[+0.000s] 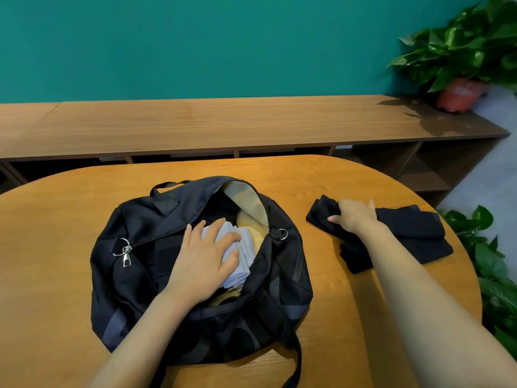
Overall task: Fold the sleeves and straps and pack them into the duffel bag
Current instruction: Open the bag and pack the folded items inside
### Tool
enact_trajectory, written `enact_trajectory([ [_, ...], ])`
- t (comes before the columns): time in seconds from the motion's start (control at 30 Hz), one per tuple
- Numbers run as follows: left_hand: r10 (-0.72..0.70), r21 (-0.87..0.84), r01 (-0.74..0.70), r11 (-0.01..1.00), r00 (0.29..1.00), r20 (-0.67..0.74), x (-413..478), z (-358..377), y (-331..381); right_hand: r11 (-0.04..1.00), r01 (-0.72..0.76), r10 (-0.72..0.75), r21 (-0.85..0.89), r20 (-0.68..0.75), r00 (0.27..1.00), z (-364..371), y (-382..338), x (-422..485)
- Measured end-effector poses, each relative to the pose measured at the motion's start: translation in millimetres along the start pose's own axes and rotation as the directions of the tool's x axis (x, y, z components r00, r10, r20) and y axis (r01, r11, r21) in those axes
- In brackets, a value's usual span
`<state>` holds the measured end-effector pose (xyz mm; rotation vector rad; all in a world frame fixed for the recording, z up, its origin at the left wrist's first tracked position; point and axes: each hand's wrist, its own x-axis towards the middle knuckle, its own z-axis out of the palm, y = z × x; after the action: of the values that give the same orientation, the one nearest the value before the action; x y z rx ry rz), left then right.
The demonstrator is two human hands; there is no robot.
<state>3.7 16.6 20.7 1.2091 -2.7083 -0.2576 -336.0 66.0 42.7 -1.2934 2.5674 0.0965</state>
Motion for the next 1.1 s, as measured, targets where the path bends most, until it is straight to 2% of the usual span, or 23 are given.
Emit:
enact_trajectory([
  [0.1,0.001,-0.010,-0.001,1.000,1.000,0.012,-1.7,-0.7,0.2,0.999,0.016,-0.010,0.033,-0.151,0.988,-6.1,-6.0,-12.5],
  [0.17,0.000,-0.017,0.001,1.000,1.000,0.024,-2.7,-2.5,1.2,0.978,0.055,0.020,0.203,-0.349,0.937,-16.1,-14.5,-29.8],
  [0.2,-0.005,-0.020,0.006,1.000,0.999,0.033,-3.3,-3.6,2.3,0.932,0.109,0.040,0.347,-0.395,0.918,-23.1,-20.4,-41.9],
  [0.23,-0.006,-0.016,0.007,1.000,1.000,0.029,-3.5,-4.8,3.2,0.838,0.173,0.049,0.517,-0.387,0.921,-30.6,-27.9,-54.8],
  [0.3,-0.019,-0.061,0.018,0.998,1.000,-0.007,-3.5,-9.8,6.9,0.496,0.233,0.009,0.837,-0.273,0.962,-41.7,-47.8,-81.7],
  [0.33,-0.030,-0.134,0.020,0.991,0.997,-0.067,-2.5,-14.8,11.0,0.321,0.216,-0.053,0.922,-0.210,0.976,-44.3,-59.1,-94.9],
  [0.37,-0.067,-0.261,0.023,0.965,0.985,-0.160,-1.1,-23.5,18.4,0.195,0.184,-0.130,0.963,-0.161,0.978,-45.1,-70.3,-106.3],
  [0.4,-0.144,-0.442,0.034,0.896,0.965,-0.218,0.5,-36.0,27.1,0.103,0.151,-0.204,0.983,-0.128,0.970,-42.9,-80.7,-114.2],
  [0.43,-0.230,-0.648,0.039,0.761,0.950,-0.212,2.8,-50.6,36.0,0.037,0.122,-0.264,0.992,-0.108,0.958,-39.6,-91.6,-120.1],
  [0.47,-0.288,-0.824,0.054,0.564,0.948,-0.134,5.8,-62.7,44.4,-0.002,0.104,-0.298,0.995,-0.100,0.949,-34.7,-102.0,-123.6],
  [0.5,-0.291,-0.930,0.089,0.356,0.956,-0.020,8.9,-71.4,51.0,-0.018,0.102,-0.307,0.995,-0.102,0.946,-29.3,-112.3,-126.5],
  [0.53,-0.278,-0.966,0.130,0.222,0.958,0.065,12.4,-76.2,54.6,-0.008,0.126,-0.293,0.992,-0.123,0.948,-24.6,-121.1,-128.7],
  [0.57,-0.277,-0.977,0.163,0.140,0.953,0.120,15.5,-78.3,55.8,0.031,0.176,-0.261,0.984,-0.162,0.952,-20.2,-129.3,-129.6],
  [0.63,-0.321,-0.978,0.200,0.057,0.931,0.172,18.7,-79.7,58.0,0.108,0.301,-0.188,0.948,-0.278,0.942,-13.5,-141.3,-132.8],
  [0.67,-0.384,-0.976,0.205,0.079,0.909,0.160,19.7,-79.0,58.0,0.110,0.352,-0.145,0.930,-0.335,0.931,-11.8,-144.9,-135.2],
  [0.73,-0.544,-0.948,0.207,0.240,0.838,0.045,18.3,-79.4,57.1,0.090,0.427,-0.042,0.900,-0.425,0.904,-11.4,-148.5,-140.5],
  [0.77,-0.569,-0.941,0.186,0.284,0.822,-0.009,15.6,-79.7,57.2,0.107,0.456,0.000,0.884,-0.459,0.889,-11.7,-148.9,-142.4],
  [0.8,-0.543,-0.956,0.147,0.254,0.839,-0.015,13.0,-80.5,58.5,0.133,0.475,0.020,0.870,-0.481,0.876,-11.7,-148.6,-144.2],
  [0.83,-0.478,-0.980,0.105,0.167,0.878,0.013,10.9,-81.9,61.0,0.141,0.479,0.018,0.866,-0.486,0.874,-11.6,-148.7,-145.3],
  [0.9,-0.338,-0.996,0.082,0.028,0.939,0.068,9.0,-80.5,65.5,0.090,0.445,-0.009,0.891,-0.446,0.895,-11.8,-150.1,-146.5],
  [0.97,-0.327,-0.996,0.084,-0.030,0.941,0.089,9.8,-78.6,64.4,0.038,0.393,-0.044,0.919,-0.391,0.919,-10.2,-149.7,-146.5],
  [1.07,-0.356,-0.987,0.133,-0.086,0.922,0.155,13.5,-76.1,56.2,0.058,0.338,-0.154,0.939,-0.326,0.933,-7.8,-141.9,-144.5],
  [1.1,-0.350,-0.981,0.156,-0.116,0.918,0.188,14.4,-75.8,53.8,0.017,0.299,-0.203,0.954,-0.290,0.935,-7.4,-137.4,-143.6],
])
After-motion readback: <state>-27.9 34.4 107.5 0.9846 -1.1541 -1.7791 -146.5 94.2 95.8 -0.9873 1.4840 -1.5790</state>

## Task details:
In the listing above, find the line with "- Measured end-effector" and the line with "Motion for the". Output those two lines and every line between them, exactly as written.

## The answer:
- Measured end-effector poses, each relative to the pose measured at the motion's start: translation in millimetres along the start pose's own axes and rotation as the directions of the tool's x axis (x, y, z components r00, r10, r20) and y axis (r01, r11, r21) in those axes
- In brackets, a value's usual span
`<state>` holds the measured end-effector pose (xyz mm; rotation vector rad; all in a world frame fixed for the recording, z up, its origin at the left wrist's first tracked position; point and axes: each hand's wrist, its own x-axis towards the middle knuckle, its own z-axis out of the palm, y = z × x; after the action: of the values that give the same orientation, the one nearest the value before the action; x y z rx ry rz), left then right.
The demonstrator is two human hands; there is no robot.
<state>3.7 16.6 20.7 1.2091 -2.7083 -0.2576 -336.0 66.0 42.7 -1.2934 2.5674 0.0965</state>
Motion for the next 1.1 s, as measured, targets where the path bends most, until it is straight to 2% of the usual span, or 23 are given.

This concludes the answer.